North steps forward into the room, her hands moving to the glass remnants sitting in a pile on the table, “Simon trains using happiness. Focusing on the good that your powers can do. Or the mechanical. How it works. Eventually you just sort of get it and it just does whatever you want. But...”
“You don’t agree?”
“He’s a good teacher but not all of us were afforded pasts with good memories,” North says, turning back to face her. “It… hurts to think about the good things. It’s just a reminder of how little moments there were like those, or how little they meant once your parents found out you weren’t what they wanted you to be. In more ways than one.”

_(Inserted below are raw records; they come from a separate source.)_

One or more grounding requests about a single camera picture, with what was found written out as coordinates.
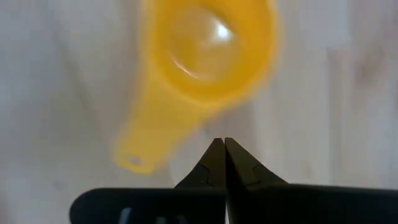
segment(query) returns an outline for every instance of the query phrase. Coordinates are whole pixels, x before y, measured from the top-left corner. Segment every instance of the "white surface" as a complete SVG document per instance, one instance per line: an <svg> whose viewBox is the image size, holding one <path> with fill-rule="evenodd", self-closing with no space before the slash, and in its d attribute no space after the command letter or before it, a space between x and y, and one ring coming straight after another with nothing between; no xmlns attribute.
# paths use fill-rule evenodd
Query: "white surface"
<svg viewBox="0 0 398 224"><path fill-rule="evenodd" d="M171 187L222 136L288 182L398 188L393 0L278 0L275 77L152 176L109 156L137 91L137 6L0 2L1 224L68 223L71 202L95 187Z"/></svg>

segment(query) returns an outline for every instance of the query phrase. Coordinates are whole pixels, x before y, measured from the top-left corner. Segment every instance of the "yellow measuring spoon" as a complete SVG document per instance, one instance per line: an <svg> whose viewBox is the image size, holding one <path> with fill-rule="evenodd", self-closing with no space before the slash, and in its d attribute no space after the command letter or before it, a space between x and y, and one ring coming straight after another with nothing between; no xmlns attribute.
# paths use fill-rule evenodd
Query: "yellow measuring spoon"
<svg viewBox="0 0 398 224"><path fill-rule="evenodd" d="M273 0L145 0L141 94L117 162L151 173L190 130L266 77L277 45Z"/></svg>

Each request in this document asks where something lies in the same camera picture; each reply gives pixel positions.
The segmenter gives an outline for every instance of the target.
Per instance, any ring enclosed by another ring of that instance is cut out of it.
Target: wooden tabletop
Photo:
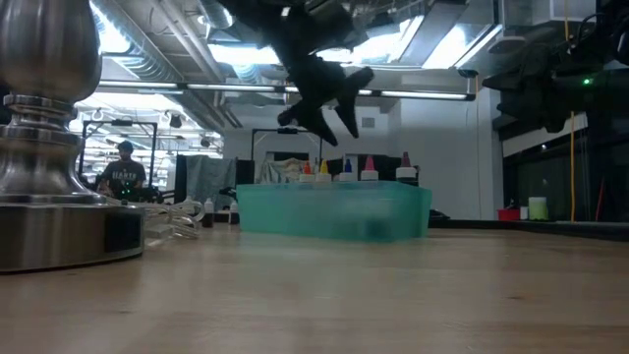
[[[139,260],[0,277],[0,304],[3,354],[629,353],[629,245],[223,226]]]

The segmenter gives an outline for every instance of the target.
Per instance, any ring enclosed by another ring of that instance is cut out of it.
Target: red bottle cap
[[[404,151],[402,155],[402,167],[411,167],[411,158],[409,157],[409,153]]]
[[[371,155],[367,156],[367,165],[365,165],[366,171],[375,171],[373,167],[373,157]]]

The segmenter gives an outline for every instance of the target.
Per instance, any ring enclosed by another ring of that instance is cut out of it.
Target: red container
[[[498,220],[500,221],[517,221],[520,219],[519,209],[499,209]]]

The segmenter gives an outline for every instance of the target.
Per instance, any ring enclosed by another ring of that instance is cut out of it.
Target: person
[[[146,172],[141,163],[131,159],[133,144],[126,141],[120,143],[118,152],[120,159],[109,163],[101,175],[99,191],[120,198],[123,191],[140,189],[146,180]]]

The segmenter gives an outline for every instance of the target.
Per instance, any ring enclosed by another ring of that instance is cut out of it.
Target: teal plastic bin
[[[398,182],[238,186],[243,231],[387,242],[428,234],[432,192]]]

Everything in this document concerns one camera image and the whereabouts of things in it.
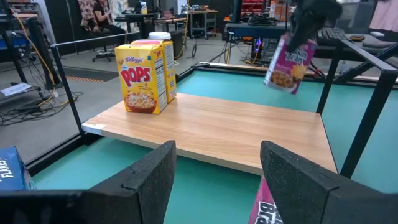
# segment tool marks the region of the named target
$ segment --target pops logo
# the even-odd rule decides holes
[[[151,68],[136,66],[134,68],[123,68],[123,70],[120,71],[120,75],[126,82],[126,85],[131,87],[133,83],[150,82],[152,80],[150,76],[151,71]]]

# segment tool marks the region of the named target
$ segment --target desk
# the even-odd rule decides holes
[[[145,19],[145,23],[151,23],[151,22],[155,22],[155,23],[159,23],[159,24],[165,24],[166,25],[166,32],[169,32],[169,24],[175,24],[175,30],[177,30],[177,23],[178,22],[185,22],[187,20],[186,17],[183,18],[170,18],[170,19],[166,19],[166,18],[160,18],[160,19]]]
[[[141,33],[141,38],[146,39],[147,38],[147,32],[145,28],[145,18],[147,17],[153,17],[154,14],[124,14],[124,17],[117,17],[115,18],[115,22],[126,22],[127,23],[127,32],[131,33],[131,23],[139,23],[139,30]]]
[[[274,38],[280,37],[290,29],[289,23],[278,22],[276,26],[254,26],[247,23],[227,23],[228,32],[232,32],[236,37],[253,37],[253,38]]]
[[[179,93],[158,116],[127,113],[122,101],[83,129],[151,148],[176,140],[180,156],[257,175],[266,139],[336,172],[322,119],[313,112]]]
[[[189,16],[190,16],[190,38],[193,39],[193,31],[195,30],[202,30],[205,33],[205,39],[207,40],[207,28],[214,27],[216,29],[216,22],[217,22],[217,16],[215,15],[214,18],[209,19],[207,18],[207,14],[209,13],[214,13],[216,14],[218,11],[217,10],[202,10],[202,11],[188,11]],[[193,15],[198,15],[201,14],[204,17],[204,26],[203,27],[197,27],[193,28]]]

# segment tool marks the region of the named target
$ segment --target cereal box
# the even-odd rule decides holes
[[[165,68],[166,97],[170,103],[177,94],[177,82],[174,69],[173,42],[171,40],[136,40],[131,44],[157,44],[163,49],[163,66]]]
[[[288,43],[289,36],[283,35],[269,65],[264,83],[271,88],[296,94],[315,53],[317,43],[308,40],[306,44],[291,53],[287,52]]]
[[[261,178],[259,190],[257,191],[256,200],[251,210],[249,224],[283,224],[278,209],[272,198],[267,181]]]
[[[162,47],[125,44],[115,53],[126,110],[160,114],[167,105]]]
[[[15,146],[0,149],[0,190],[36,190]]]

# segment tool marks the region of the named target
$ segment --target pink cereal box
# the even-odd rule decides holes
[[[264,83],[270,88],[296,94],[315,53],[317,43],[307,40],[307,43],[288,53],[289,40],[288,34],[280,38]]]
[[[248,224],[283,224],[264,177],[261,178]]]

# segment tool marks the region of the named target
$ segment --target teal table surface
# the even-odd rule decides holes
[[[178,92],[315,111],[322,83],[304,82],[297,95],[271,90],[261,77],[196,71]],[[344,163],[372,88],[333,85],[322,118],[338,170]],[[398,192],[398,94],[383,109],[353,179]],[[140,159],[150,149],[103,138],[82,146],[34,176],[38,189],[88,189]],[[260,177],[178,157],[165,223],[247,223]]]

“This is really important,” she says quietly. “So I’ll help you. Focus on the bad, negative shit. All the awful things that happened and keep happening. Use that. It’s harder to control but it’s stronger. It’s what worked for me.”
Kara watches North’s hands move, carefully over the space above the glass shards. They lift up, turning and shifting, slotting together. The cracks glowing bright before disappearing into nearly invisible lines, almost golden.
“Use the bad for good,” she says, turning the bulb back into the lamp. “It might help you. And it’s the least we can do with it.”
Kara reaches out to the lamp, her hand touching the brass base of it. Feeling the possibility running beneath her fingertips. All of that electricity and wires she could pull on. Creating magical endless loops of energy to power the entire boat. People like her could power the entire world. But she doesn’t think about that. She doesn’t think about the possibilities of the future. Instead, she reaches inside of her for something bad. Something awful. Something negative and terrible. She lets the feeling fill her up. Todd punching her, Todd breaking her nose. Todd chasing after a little girl who did absolutely nothing wrong.
And she pulls back at the last second, like Simon taught her, utilizing that restraint he always talks about. Out like a breath, all that excess power. The light turns on, shining brightly in the dimly lit room. Kara pulls her hand away tentatively, and the light stays. It doesn’t shut off like she expected it to. It doesn’t shut off like she thought it would. It is such a tiny, baby step in the right direction, but she knows Simon would be proud of her. It’s not just a sign that she can turn a light on, it’s a sign that she can rein in her power when she needs to.
When she focuses on the negative, awful shit.
“See?” North says. “Told you I would help.”